**Assignment**
From the listing below, reproduce exactly the lines starting with the one with "One camera frame" and going on through the one with "Q: Point out the white plastic table top", both ends kept. No picture is copied.
|---|
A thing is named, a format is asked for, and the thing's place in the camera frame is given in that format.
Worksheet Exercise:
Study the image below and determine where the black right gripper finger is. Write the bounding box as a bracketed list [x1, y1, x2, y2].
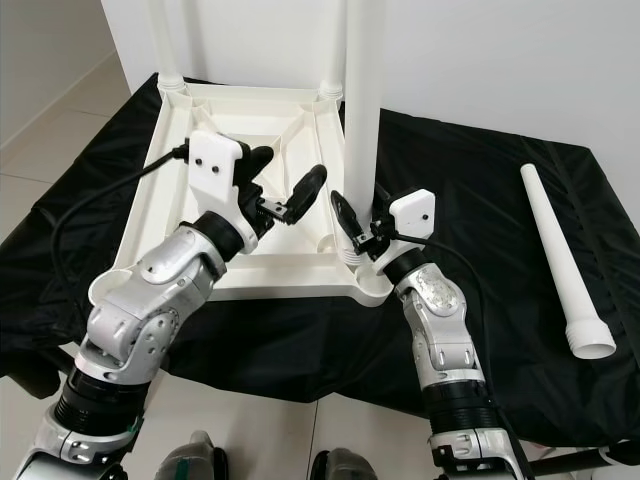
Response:
[330, 189, 362, 243]

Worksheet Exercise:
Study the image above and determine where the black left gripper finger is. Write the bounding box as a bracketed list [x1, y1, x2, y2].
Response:
[238, 145, 277, 187]
[285, 163, 329, 223]

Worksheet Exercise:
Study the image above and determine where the white plastic children table top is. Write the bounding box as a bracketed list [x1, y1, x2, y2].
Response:
[88, 80, 395, 307]

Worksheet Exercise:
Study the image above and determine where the black table cloth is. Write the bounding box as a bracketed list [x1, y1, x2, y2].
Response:
[0, 72, 640, 453]

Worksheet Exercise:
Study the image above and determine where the grey right robot foot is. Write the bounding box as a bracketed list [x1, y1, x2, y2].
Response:
[310, 450, 381, 480]

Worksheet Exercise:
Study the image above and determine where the grey robot foot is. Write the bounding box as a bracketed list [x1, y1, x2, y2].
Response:
[310, 450, 381, 480]
[155, 430, 221, 480]

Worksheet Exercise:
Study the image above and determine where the grey left robot foot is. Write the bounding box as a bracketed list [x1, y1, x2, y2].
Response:
[155, 430, 221, 480]

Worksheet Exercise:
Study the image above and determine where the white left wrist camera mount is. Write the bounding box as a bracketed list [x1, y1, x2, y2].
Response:
[188, 130, 247, 233]

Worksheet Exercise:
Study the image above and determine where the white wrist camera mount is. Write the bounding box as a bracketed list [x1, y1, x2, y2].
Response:
[370, 188, 439, 267]
[188, 130, 247, 233]

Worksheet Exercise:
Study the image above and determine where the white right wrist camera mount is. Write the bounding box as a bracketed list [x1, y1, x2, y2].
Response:
[370, 188, 439, 267]

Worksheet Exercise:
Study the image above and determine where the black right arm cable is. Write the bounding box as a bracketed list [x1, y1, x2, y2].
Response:
[388, 230, 513, 423]

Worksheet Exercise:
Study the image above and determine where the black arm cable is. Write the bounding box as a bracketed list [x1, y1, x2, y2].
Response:
[388, 230, 513, 423]
[48, 143, 194, 303]

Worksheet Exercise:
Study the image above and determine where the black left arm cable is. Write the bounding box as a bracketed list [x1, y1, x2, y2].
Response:
[48, 143, 194, 303]

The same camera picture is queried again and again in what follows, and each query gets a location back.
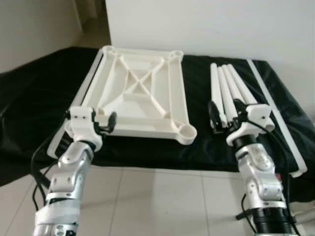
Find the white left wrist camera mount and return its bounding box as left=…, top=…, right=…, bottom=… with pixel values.
left=64, top=106, right=105, bottom=151

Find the white plastic table leg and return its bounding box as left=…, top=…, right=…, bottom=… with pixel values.
left=217, top=64, right=242, bottom=121
left=210, top=63, right=228, bottom=127
left=228, top=63, right=276, bottom=132
left=224, top=64, right=254, bottom=106

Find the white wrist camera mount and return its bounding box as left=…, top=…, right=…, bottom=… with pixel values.
left=226, top=103, right=274, bottom=146
left=64, top=106, right=105, bottom=151

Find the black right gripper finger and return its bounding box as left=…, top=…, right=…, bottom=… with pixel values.
left=231, top=98, right=249, bottom=123
left=208, top=100, right=222, bottom=129

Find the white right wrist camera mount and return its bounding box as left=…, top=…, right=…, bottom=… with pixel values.
left=226, top=103, right=274, bottom=146

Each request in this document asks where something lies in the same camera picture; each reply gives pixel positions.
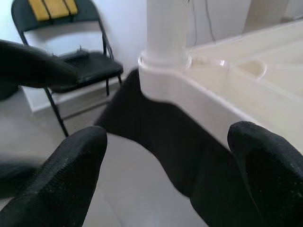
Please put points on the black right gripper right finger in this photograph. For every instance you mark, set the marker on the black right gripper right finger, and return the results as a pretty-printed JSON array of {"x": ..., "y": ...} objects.
[{"x": 272, "y": 177}]

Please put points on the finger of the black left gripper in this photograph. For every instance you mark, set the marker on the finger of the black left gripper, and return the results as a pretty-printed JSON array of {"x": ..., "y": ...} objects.
[{"x": 35, "y": 63}]

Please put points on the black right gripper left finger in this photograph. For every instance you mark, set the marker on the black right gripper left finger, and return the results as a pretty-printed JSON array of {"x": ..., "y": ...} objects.
[{"x": 59, "y": 184}]

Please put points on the white plastic children table top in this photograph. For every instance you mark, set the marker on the white plastic children table top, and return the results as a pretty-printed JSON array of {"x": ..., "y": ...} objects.
[{"x": 213, "y": 94}]

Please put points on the white plastic table leg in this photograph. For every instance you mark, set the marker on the white plastic table leg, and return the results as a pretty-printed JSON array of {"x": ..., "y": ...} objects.
[{"x": 165, "y": 28}]

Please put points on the yellow slatted pad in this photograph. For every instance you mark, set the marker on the yellow slatted pad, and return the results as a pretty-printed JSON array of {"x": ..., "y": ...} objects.
[{"x": 54, "y": 8}]

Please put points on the black metal chair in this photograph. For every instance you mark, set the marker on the black metal chair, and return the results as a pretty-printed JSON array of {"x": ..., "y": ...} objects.
[{"x": 99, "y": 68}]

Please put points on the black table cloth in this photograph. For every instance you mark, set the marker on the black table cloth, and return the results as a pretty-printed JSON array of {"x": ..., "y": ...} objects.
[{"x": 165, "y": 132}]

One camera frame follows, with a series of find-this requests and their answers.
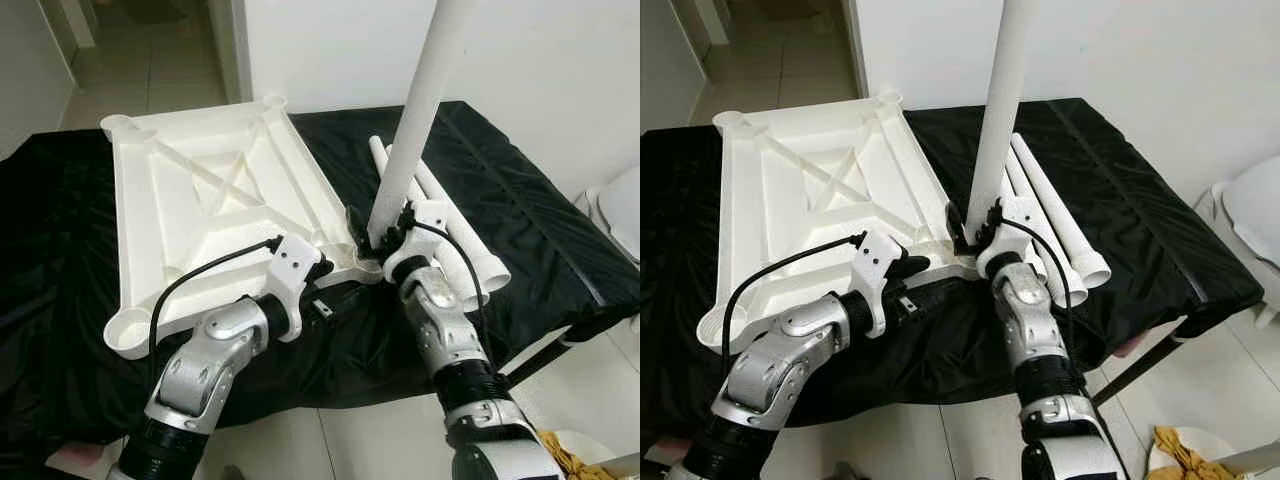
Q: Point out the white plastic table leg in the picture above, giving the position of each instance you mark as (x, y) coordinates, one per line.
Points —
(475, 240)
(1000, 110)
(462, 275)
(378, 150)
(1070, 215)
(420, 110)
(1060, 265)
(1008, 195)

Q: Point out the white plastic table top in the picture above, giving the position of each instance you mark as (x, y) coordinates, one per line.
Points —
(200, 200)
(810, 190)

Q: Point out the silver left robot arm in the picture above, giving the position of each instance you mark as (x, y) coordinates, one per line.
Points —
(200, 370)
(770, 370)

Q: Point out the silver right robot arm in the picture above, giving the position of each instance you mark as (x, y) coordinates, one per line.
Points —
(445, 320)
(1025, 310)

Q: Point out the black table cloth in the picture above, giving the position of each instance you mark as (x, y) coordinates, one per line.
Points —
(560, 200)
(1160, 190)

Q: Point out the black metal table leg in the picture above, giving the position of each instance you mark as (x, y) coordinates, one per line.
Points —
(1145, 362)
(545, 355)

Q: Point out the white round plate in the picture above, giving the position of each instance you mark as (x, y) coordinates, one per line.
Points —
(605, 442)
(1225, 435)

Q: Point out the white door frame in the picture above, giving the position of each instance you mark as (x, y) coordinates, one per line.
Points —
(238, 50)
(855, 45)

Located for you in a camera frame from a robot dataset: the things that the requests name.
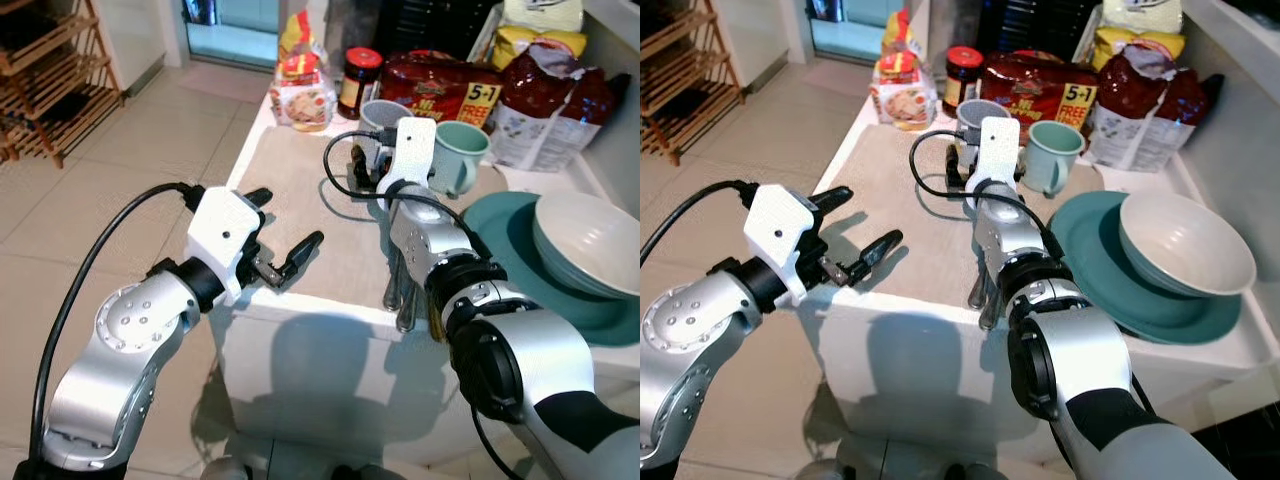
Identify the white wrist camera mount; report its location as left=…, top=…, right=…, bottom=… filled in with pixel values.
left=744, top=184, right=824, bottom=304
left=975, top=116, right=1022, bottom=197
left=186, top=186, right=264, bottom=303
left=383, top=116, right=439, bottom=197

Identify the yellow snack bag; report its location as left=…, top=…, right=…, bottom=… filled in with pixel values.
left=1092, top=25, right=1188, bottom=69
left=492, top=25, right=589, bottom=71

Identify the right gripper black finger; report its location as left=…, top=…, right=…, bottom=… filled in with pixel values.
left=349, top=140, right=378, bottom=191
left=944, top=140, right=973, bottom=191

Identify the yellow red tall packet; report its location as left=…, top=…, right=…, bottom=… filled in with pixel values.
|---|
**Written solution**
One camera frame follows, with a series of find-this requests and their answers.
Q: Point out the white plastic table leg in the picture above, giving the position of each instance you mark as (x, y) coordinates, one per line.
Points —
(475, 240)
(1000, 110)
(462, 275)
(378, 150)
(1070, 215)
(420, 110)
(1060, 265)
(1008, 195)

Q: Point out the white plastic table top in the picture above, giving the position of each instance you mark as (x, y) coordinates, one per line.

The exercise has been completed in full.